» **Working data**
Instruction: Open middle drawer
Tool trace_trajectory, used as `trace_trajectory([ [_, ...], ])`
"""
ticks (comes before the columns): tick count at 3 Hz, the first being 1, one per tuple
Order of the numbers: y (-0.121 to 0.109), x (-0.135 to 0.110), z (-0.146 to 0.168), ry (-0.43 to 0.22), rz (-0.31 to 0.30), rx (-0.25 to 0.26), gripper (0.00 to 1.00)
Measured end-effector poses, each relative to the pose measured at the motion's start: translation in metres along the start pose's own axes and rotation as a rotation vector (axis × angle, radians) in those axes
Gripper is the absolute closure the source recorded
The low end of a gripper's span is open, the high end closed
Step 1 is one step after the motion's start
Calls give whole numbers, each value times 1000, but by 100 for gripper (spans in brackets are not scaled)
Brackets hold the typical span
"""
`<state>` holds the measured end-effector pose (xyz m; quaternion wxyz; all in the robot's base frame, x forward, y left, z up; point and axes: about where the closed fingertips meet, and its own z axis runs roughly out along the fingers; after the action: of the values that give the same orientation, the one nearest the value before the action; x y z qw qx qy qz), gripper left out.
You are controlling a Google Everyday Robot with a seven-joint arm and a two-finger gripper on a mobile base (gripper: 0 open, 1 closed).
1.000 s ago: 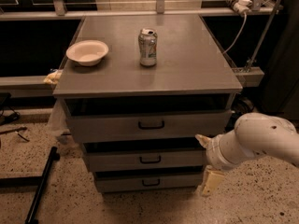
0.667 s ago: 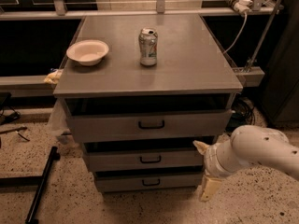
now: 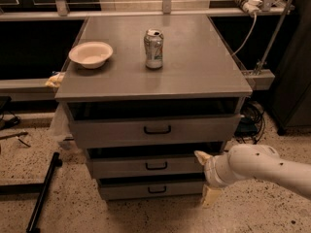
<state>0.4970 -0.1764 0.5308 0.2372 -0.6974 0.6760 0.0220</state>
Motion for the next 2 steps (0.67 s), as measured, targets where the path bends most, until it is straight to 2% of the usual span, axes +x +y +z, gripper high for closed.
trace_trajectory([
  [2,-21,15,50,-24,-32,29,0],
])
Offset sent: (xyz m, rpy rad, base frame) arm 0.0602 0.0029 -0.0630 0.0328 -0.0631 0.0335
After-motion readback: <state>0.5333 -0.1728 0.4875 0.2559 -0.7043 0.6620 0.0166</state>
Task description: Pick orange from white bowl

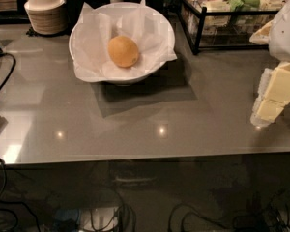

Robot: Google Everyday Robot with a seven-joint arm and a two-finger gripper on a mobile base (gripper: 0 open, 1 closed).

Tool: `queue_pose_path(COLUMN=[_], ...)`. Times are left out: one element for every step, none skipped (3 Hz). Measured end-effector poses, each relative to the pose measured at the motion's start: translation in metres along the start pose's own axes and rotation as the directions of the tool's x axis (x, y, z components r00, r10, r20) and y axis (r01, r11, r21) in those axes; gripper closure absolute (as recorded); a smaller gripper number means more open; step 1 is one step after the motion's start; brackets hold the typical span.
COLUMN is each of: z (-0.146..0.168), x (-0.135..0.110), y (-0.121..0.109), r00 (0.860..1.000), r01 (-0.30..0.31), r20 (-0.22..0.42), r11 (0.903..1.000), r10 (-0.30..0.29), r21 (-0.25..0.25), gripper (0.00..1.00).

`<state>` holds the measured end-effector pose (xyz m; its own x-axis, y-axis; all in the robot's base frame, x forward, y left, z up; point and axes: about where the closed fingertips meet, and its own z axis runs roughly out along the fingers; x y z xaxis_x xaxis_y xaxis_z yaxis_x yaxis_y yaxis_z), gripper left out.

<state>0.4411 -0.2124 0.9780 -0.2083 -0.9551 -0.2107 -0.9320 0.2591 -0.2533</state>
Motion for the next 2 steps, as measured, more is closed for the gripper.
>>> queue_pose_path(z=[0.002,0.005], x=[-0.022,-0.056], y=[-0.009,-0.019], r00=[0.997,0.982], r01=[0.048,0.134], r20=[0.069,0.140], r11=[0.9988,0.9903], r10=[-0.047,-0.127], r21=[-0.013,-0.038], gripper=[0.00,0.00])
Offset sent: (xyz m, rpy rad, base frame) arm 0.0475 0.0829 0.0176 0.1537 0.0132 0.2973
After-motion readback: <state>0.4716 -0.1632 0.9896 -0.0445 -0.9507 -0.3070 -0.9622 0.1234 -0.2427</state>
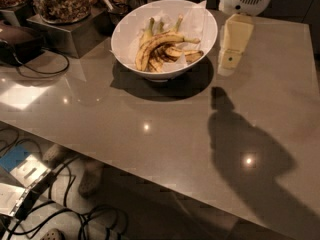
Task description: Pick banana from white bowl
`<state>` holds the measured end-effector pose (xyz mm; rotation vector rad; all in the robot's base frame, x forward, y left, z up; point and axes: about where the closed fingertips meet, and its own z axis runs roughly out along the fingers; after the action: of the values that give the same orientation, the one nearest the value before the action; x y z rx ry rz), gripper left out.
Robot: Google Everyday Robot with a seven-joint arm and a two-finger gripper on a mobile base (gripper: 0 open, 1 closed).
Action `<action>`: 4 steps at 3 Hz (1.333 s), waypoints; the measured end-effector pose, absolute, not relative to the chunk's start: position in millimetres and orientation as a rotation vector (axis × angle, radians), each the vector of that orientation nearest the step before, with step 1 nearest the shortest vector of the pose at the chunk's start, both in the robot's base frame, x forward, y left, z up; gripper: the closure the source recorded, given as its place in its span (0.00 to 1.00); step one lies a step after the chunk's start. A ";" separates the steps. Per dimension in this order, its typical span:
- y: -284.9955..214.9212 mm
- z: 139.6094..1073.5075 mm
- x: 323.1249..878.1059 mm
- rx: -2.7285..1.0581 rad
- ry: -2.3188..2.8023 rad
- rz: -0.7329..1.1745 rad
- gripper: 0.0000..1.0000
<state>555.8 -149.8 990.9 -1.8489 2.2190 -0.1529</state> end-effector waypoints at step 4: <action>-89.6 1023.1 644.4 -1.878 2.009 -0.168 0.00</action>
Offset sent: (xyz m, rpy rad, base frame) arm 0.0446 0.0201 0.0303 0.1162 -0.0912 0.0525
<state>644.4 -89.6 1023.1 -1.8778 2.0092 -0.1675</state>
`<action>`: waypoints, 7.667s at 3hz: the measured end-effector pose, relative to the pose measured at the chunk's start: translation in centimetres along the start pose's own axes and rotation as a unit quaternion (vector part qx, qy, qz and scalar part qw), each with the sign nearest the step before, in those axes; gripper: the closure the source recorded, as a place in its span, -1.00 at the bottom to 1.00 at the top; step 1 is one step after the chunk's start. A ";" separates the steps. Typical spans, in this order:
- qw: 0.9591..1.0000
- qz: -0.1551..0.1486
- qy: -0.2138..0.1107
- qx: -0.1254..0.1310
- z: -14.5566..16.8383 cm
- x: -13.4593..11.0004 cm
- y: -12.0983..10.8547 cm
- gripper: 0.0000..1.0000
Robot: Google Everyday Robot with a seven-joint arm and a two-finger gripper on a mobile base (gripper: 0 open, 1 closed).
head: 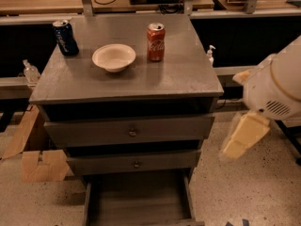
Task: Close bottom drawer
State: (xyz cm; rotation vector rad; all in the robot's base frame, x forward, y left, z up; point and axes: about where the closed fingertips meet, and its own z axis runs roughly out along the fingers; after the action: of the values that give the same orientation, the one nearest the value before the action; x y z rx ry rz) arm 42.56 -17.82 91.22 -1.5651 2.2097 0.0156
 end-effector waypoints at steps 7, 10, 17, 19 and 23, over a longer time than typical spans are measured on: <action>0.996 0.039 -0.076 -0.041 31.4 6.4 9.8 -0.66; 0.996 0.027 -0.065 -0.046 46.9 10.6 13.5 0.73; 0.975 0.133 -0.032 -0.174 64.0 23.1 30.1 1.00; 0.973 0.098 -0.080 -0.194 71.7 19.7 27.5 1.00; 0.977 0.079 -0.083 -0.182 74.7 17.6 23.6 1.00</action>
Offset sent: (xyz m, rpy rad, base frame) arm 0.0332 0.0315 -0.2543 0.2103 -0.1696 -0.1306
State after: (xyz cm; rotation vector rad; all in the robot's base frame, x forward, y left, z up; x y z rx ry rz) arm 41.64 -6.20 11.81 -1.4950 2.2799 0.6073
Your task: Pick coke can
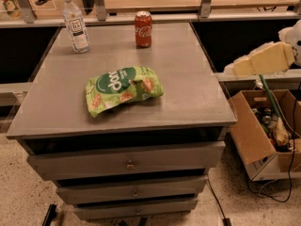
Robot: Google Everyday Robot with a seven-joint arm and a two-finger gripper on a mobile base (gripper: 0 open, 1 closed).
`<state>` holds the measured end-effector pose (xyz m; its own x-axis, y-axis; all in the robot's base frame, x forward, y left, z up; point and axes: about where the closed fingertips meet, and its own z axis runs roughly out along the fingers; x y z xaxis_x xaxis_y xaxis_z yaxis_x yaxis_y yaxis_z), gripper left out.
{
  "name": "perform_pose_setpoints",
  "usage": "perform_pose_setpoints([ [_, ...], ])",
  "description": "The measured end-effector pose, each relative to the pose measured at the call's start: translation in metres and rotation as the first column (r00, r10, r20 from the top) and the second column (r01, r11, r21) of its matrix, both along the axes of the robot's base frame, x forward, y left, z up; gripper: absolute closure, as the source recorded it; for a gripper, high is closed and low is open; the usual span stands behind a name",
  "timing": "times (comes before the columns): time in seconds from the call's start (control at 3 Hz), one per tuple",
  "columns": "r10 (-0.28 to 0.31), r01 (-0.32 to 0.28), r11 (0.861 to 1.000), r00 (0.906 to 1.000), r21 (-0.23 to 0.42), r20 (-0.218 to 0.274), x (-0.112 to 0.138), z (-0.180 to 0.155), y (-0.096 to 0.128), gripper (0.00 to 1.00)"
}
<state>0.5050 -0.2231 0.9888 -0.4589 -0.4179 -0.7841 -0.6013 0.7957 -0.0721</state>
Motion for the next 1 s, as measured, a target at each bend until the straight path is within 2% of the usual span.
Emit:
perform_pose_setpoints([
  [0.33, -0.014, 0.012, 0.999, 0.9993, 0.037, 0.036, 0.02, 0.0, 0.008, 0.0],
  [1.0, -0.094, 0.085, 0.992, 0.9903, 0.092, 0.102, 0.076, -0.001, 0.018, 0.0],
])
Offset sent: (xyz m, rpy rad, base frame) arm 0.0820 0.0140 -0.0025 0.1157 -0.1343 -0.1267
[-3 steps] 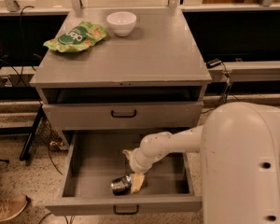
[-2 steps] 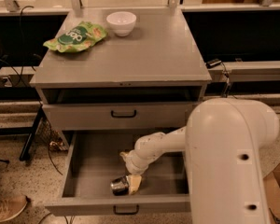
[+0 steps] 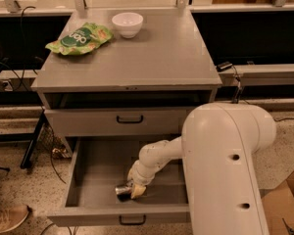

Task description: Pick redbull can from middle drawer and place on counter

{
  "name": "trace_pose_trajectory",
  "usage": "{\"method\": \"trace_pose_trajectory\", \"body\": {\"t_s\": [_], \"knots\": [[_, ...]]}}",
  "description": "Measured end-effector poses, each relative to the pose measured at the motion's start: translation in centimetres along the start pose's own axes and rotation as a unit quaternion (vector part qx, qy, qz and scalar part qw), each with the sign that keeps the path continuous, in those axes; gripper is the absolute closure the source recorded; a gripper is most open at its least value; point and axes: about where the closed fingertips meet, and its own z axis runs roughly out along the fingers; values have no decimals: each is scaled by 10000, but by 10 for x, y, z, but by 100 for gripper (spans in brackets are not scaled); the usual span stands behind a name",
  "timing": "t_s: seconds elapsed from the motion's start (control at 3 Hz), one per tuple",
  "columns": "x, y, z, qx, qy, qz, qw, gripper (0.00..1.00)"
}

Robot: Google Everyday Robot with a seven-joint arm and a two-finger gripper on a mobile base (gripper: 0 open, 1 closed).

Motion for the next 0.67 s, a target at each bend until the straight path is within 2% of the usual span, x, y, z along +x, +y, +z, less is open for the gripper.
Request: {"method": "trace_pose_trajectory", "body": {"t_s": [0.33, 0.67], "knots": [[10, 8, -12, 13, -114, 226, 9997, 73], [18, 29, -63, 225, -374, 418, 9982, 96]]}}
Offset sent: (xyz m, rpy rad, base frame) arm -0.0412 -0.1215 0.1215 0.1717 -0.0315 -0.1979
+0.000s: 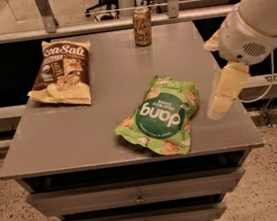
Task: Move orange can near brown chip bag
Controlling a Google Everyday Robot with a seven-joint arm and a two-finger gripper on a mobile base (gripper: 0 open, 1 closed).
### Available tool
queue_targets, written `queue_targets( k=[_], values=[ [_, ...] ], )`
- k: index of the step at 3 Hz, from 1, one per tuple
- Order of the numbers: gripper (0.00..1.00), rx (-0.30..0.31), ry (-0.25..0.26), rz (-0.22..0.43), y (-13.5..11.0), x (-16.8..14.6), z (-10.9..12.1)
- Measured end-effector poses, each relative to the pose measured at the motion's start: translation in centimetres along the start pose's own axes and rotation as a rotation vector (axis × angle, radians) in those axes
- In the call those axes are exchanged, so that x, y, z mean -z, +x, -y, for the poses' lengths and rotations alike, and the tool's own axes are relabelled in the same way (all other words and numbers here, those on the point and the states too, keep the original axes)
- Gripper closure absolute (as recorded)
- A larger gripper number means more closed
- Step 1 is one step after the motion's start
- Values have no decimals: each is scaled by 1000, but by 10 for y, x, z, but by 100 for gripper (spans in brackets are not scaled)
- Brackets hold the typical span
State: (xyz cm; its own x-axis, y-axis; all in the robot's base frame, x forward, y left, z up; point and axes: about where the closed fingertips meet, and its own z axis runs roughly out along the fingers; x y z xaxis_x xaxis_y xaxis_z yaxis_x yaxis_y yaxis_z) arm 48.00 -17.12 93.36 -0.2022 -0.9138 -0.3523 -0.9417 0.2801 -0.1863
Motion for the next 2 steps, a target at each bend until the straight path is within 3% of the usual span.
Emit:
queue_targets(
  k=[1,2],
  values=[
    [0,-13,-18,100,-38,-43,15],
    [0,-13,-18,100,-38,-43,15]
  ],
)
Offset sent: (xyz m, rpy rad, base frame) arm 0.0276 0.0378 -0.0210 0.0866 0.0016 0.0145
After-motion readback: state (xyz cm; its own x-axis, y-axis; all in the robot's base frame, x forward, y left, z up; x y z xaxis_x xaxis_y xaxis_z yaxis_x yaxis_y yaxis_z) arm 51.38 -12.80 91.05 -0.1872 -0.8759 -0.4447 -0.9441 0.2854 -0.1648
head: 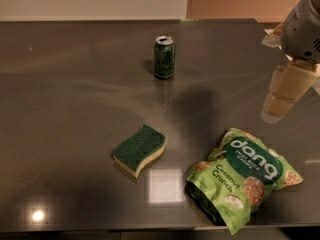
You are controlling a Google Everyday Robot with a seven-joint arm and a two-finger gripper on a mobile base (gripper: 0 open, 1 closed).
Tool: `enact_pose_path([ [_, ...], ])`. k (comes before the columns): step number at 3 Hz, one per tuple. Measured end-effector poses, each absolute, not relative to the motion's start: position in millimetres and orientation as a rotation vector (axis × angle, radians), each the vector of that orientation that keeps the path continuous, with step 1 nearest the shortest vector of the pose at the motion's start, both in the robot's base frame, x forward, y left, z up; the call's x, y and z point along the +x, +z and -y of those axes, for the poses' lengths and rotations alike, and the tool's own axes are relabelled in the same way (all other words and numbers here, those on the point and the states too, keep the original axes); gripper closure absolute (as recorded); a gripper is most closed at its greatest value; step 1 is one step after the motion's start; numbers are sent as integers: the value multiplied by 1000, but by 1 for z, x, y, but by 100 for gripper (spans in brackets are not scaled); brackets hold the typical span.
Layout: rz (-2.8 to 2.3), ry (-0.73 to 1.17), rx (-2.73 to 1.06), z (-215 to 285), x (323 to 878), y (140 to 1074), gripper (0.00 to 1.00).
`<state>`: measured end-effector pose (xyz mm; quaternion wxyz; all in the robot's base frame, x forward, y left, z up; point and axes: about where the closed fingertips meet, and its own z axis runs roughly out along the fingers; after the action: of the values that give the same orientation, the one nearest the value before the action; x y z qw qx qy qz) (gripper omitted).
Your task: Pick green can
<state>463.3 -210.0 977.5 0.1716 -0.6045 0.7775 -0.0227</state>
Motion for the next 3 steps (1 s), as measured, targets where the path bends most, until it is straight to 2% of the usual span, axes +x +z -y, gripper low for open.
enact_pose_path([
  [3,-2203,84,-1581,166,597,955,0],
])
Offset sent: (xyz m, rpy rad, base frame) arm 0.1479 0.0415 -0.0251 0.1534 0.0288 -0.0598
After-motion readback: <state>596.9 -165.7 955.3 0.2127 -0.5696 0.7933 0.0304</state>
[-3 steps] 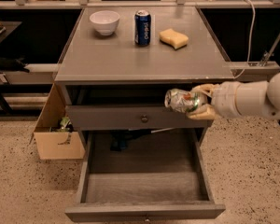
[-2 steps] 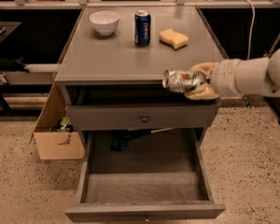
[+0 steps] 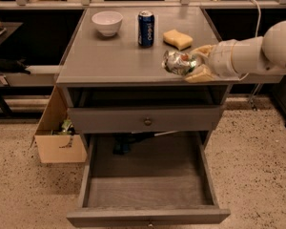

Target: Pick 7up can from middle drawer and place on counter

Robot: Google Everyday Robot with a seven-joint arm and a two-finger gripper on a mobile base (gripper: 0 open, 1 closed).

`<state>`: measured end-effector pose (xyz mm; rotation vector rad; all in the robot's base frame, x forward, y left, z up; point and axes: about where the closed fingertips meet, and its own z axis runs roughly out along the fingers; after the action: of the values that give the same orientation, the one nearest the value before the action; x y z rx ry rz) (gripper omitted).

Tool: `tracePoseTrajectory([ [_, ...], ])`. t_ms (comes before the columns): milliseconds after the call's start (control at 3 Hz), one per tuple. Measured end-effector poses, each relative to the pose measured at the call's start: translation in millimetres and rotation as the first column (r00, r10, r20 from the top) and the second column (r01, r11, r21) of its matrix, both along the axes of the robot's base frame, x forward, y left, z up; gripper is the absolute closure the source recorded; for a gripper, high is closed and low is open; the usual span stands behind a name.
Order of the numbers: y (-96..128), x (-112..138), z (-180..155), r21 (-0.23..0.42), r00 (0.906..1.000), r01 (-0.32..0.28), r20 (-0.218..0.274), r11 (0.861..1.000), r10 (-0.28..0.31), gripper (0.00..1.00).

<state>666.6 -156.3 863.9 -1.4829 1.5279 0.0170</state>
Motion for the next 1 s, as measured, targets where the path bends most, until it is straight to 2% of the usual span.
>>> tracePoseTrajectory([
  [333, -2.4, 28.4, -11.7, 0.072, 0.9972, 0.033, -0.070, 0.997, -0.028, 1.00],
  [667, -5.1, 51.2, -18.5, 0.125, 0.9914, 0.060, -0.123, 0.990, -0.045, 0.86],
  [1000, -8.3, 71.2, -20.9, 0.170, 0.9854, 0.085, -0.161, 0.982, -0.057, 0.55],
])
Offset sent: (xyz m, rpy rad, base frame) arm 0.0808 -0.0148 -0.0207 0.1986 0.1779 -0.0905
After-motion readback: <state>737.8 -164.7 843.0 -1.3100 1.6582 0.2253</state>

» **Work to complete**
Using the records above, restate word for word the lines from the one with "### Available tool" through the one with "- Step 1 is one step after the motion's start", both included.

» **Task result**
### Available tool
queue_targets, written `queue_targets( k=[_], values=[ [_, ...] ], )`
- k: index of the step at 3 Hz, from 1, one per tuple
- Order of the numbers: gripper (0.00..1.00), rx (-0.30..0.31), ry (-0.25..0.26), rz (-0.22..0.43), y (-13.5..11.0), x (-16.8..14.6), z (-10.9..12.1)
- Measured end-effector poses, each relative to the pose measured at the motion's start: translation in centimetres along the start pose's own axes and rotation as a rotation vector (axis × angle, radians) in those axes
- In the call those axes are exchanged, so that x, y, z mean -z, +x, -y, for the poses' lengths and rotations alike, and the tool's own axes are relabelled in the same way (all other words and numbers here, those on the point and the states too, keep the original axes)
- Gripper closure absolute (as recorded)
- A larger gripper number means more closed
- Step 1 is one step after the motion's start

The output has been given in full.